TO DO: Copy out the lines below that hold the word "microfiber".

DATASET EXTRACT:
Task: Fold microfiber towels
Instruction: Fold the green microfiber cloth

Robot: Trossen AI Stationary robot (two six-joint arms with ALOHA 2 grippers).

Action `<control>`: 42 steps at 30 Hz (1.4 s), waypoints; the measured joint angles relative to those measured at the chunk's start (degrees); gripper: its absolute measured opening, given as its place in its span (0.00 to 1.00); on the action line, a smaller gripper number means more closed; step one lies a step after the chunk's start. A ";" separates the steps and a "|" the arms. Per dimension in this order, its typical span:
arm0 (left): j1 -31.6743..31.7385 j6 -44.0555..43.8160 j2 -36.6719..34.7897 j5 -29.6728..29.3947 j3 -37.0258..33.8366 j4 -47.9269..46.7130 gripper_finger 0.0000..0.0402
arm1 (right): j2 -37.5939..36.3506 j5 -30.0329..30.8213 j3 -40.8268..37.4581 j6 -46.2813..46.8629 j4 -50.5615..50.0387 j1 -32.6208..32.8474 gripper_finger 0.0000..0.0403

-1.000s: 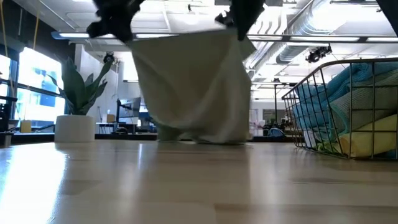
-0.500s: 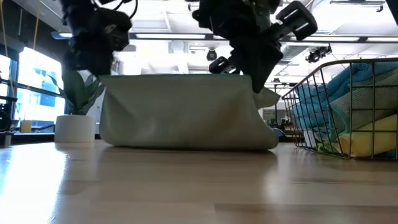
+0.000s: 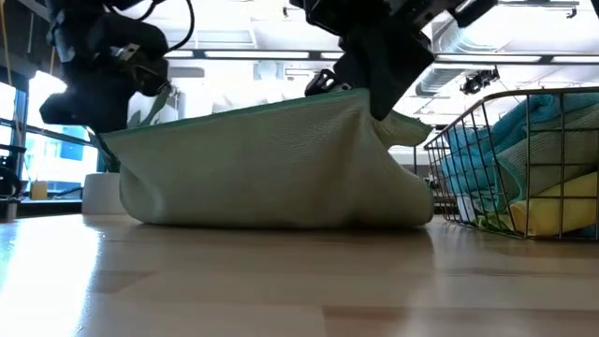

OUTPUT FOR THIS TASK:
Task: Fold microfiber towels
Instruction: Fold the green microfiber cloth

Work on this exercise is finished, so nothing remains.